President of Harari Region
- In office 3 October 2005 – November 2018
- Preceded by: Fuad Ibrahim
- Succeeded by: Ordin Bedri

Personal details
- Born: Murad Abdulhadi 19 May 1971 Harar, Ethiopia
- Party: Harari National League
- Education: Addis Ababa University (BSc) Open University (MBA)

= Murad Abdulhadi =

Ethiopian politician (born 1971)

Murad Abdulhadi Sherif is an Ethiopian politician. He served as the president of the Harari Region between 2005 and 2018, rendering him Ethiopia's most tenured regional leader. He was also head of Harari National League, a political party.

== Early life ==
Murad was born to Harari farmers in the city of Harar near Argobari in 1971. Maternally he is a descendant of the prominent Kabir households.

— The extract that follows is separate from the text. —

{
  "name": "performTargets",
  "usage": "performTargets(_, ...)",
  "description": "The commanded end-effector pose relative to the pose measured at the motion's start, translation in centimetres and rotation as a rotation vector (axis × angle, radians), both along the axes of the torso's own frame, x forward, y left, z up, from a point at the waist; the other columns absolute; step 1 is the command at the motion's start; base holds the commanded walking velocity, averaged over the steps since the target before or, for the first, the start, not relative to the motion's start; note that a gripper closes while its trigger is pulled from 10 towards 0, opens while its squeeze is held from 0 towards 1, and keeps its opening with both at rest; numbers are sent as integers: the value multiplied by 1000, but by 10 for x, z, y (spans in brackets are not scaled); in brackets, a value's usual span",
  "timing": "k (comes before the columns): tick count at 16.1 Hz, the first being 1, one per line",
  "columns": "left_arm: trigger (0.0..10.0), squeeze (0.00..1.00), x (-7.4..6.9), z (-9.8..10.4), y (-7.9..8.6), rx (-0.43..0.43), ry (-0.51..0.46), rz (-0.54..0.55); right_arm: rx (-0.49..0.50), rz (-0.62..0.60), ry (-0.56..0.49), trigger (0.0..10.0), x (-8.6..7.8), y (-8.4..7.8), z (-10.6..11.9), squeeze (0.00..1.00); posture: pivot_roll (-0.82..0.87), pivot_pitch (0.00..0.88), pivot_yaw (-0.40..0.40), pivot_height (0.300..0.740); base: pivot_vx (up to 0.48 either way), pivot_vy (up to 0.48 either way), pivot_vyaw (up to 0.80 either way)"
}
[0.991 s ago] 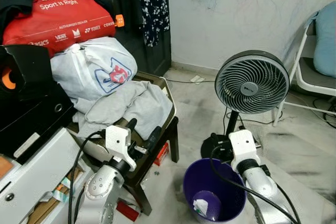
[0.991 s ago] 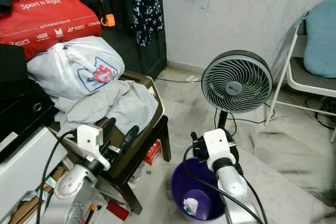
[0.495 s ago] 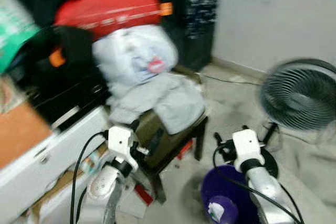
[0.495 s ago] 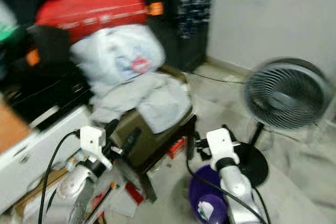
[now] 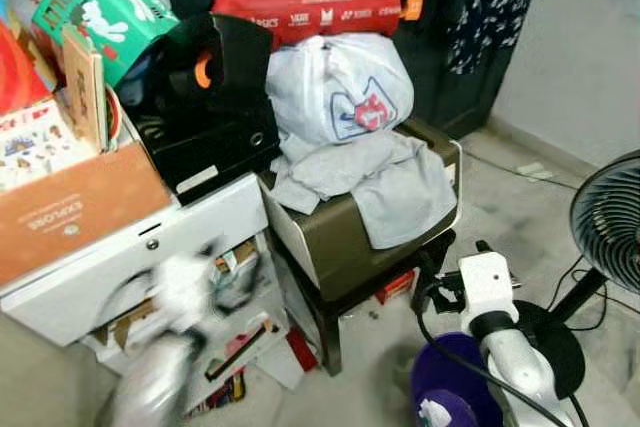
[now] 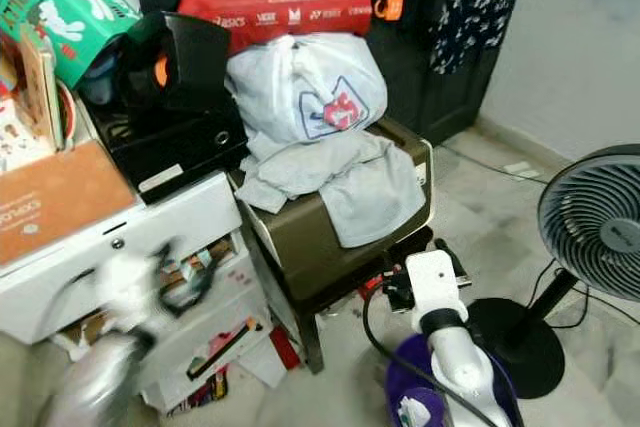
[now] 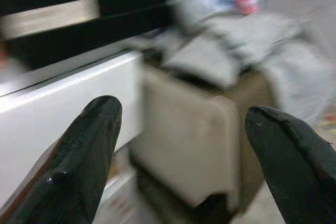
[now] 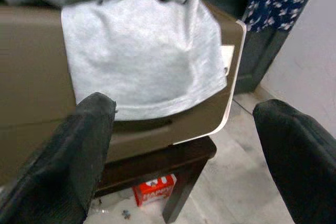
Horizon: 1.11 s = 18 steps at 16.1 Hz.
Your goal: Clean up the room
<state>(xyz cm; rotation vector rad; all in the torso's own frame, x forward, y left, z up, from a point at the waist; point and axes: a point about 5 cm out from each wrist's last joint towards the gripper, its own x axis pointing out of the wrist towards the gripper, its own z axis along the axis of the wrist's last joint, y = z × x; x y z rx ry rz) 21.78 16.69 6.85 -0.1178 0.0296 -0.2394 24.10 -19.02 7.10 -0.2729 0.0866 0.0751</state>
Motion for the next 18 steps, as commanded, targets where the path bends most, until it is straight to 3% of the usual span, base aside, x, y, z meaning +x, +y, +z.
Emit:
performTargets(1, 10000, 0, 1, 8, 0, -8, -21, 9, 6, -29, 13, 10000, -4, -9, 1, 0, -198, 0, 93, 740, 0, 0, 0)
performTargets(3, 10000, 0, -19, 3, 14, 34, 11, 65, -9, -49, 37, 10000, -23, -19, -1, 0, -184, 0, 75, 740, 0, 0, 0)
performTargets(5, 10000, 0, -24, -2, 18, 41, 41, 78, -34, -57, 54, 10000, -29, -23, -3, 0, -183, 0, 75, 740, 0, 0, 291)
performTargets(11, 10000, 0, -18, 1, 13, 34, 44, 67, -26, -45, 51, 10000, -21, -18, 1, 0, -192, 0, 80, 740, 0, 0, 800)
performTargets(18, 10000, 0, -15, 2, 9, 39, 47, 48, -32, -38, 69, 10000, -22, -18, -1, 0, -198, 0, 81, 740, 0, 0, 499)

He has a BSc in geology at Addis Ababa University and an MBA from Open University in the United Kingdom.

== Career ==

He held the role of executive committee member in the Harari National League prior to becoming its leader in 2005. In 2006 the city of Harar was selected as a World Heritage Site with Murad keen on committing to transform the city into a tourist spectacle. As president of the Harari Region, Murad visited Harar's twin city Charleville-Mézières in 2009.

He resigned in 2018 and was succeeded by Ordin Bedri.